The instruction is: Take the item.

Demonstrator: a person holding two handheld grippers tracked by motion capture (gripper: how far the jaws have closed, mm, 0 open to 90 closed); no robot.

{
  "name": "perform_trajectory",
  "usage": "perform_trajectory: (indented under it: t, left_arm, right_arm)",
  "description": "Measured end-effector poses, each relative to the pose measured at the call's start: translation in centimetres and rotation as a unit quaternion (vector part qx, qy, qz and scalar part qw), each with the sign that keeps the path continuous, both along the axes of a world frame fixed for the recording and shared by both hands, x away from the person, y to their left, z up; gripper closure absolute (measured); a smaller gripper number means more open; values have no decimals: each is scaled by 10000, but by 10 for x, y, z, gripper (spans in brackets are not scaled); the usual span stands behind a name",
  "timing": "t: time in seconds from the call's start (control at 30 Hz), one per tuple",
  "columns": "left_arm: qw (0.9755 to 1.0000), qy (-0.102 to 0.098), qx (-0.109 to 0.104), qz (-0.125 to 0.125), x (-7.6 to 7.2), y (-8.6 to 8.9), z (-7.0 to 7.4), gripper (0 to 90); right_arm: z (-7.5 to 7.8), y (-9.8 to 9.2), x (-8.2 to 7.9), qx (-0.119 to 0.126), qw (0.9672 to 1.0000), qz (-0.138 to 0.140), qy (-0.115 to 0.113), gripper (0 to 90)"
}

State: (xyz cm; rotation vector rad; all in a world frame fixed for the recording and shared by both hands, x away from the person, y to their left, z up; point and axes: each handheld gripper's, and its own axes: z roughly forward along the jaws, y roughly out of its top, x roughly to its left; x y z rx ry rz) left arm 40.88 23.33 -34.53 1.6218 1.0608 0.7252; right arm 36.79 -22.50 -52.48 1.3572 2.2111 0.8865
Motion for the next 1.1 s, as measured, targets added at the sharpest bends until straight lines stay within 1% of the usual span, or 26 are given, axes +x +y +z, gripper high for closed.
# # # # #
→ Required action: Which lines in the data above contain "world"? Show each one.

→ Output:
  "description": "Measured end-effector poses, each relative to the pose measured at the call's start: translation in centimetres and rotation as a unit quaternion (vector part qx, qy, qz and scalar part qw), each with the sign that keeps the path continuous, both along the axes of a world frame fixed for the recording and shared by both hands, x away from the person, y to their left, z up; gripper closure absolute (measured); a smaller gripper number means more open; values have no decimals: each is scaled by 10000, but by 10 for x, y, z, gripper (spans in brackets are not scaled); the usual span stands behind a name",
State: (xyz cm; rotation vector rad; all in a world frame fixed for the recording and shared by both hands, x away from the person, y to their left, z up; point and axes: each handheld gripper's, and its own axes: z roughly forward along the jaws, y roughly out of its top, x roughly to its left; x y z rx ry rz) left arm 40.88 23.33 -34.53 1.6218 1.0608 0.7252; right arm 36.79 -22.50 -52.48 1.3572 2.2111 0.8865

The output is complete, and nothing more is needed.